WHAT TO DO —
Exactly as written, reproduce the lines from the one that contains "Point to the black metal" through the end of the records.

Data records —
..............................

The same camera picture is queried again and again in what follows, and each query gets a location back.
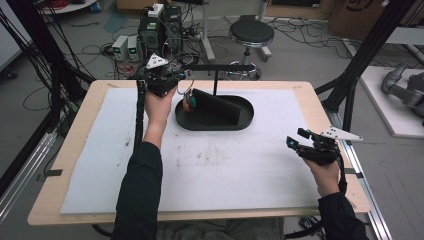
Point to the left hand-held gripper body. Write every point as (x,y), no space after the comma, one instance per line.
(160,80)

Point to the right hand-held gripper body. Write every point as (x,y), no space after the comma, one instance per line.
(321,151)

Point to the black T-shaped hanger stand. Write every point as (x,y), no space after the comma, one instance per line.
(216,67)

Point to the black wallet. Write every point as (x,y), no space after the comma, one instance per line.
(216,106)

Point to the black oval tray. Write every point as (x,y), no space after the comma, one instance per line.
(246,115)

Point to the person's right hand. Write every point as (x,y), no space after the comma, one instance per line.
(325,176)

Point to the person's left hand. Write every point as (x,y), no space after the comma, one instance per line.
(158,110)

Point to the white power supply box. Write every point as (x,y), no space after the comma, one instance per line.
(120,46)
(133,48)

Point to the black computer tower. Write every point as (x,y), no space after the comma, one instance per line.
(150,36)

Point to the black tape piece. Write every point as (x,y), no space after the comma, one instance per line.
(54,173)
(358,174)

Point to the white metal table leg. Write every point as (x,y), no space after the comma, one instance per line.
(265,50)
(206,33)

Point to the white foam mat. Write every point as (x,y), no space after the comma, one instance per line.
(233,166)

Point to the white platform board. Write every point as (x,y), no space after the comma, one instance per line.
(383,113)

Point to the black round stool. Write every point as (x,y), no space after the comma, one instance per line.
(251,31)

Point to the person's grey pants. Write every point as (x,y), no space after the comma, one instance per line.
(233,231)

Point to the white round table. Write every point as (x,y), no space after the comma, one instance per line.
(76,7)

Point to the cardboard box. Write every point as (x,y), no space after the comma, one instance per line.
(353,20)

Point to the aluminium rail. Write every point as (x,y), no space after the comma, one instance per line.
(366,200)
(26,166)

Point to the black metal frame post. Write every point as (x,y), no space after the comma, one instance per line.
(43,50)
(373,43)

..............................

RESULT OF THIS TASK —
Point to the black metal frame post. Write every point as (x,y), no space after the comma, one instance per line.
(43,50)
(373,43)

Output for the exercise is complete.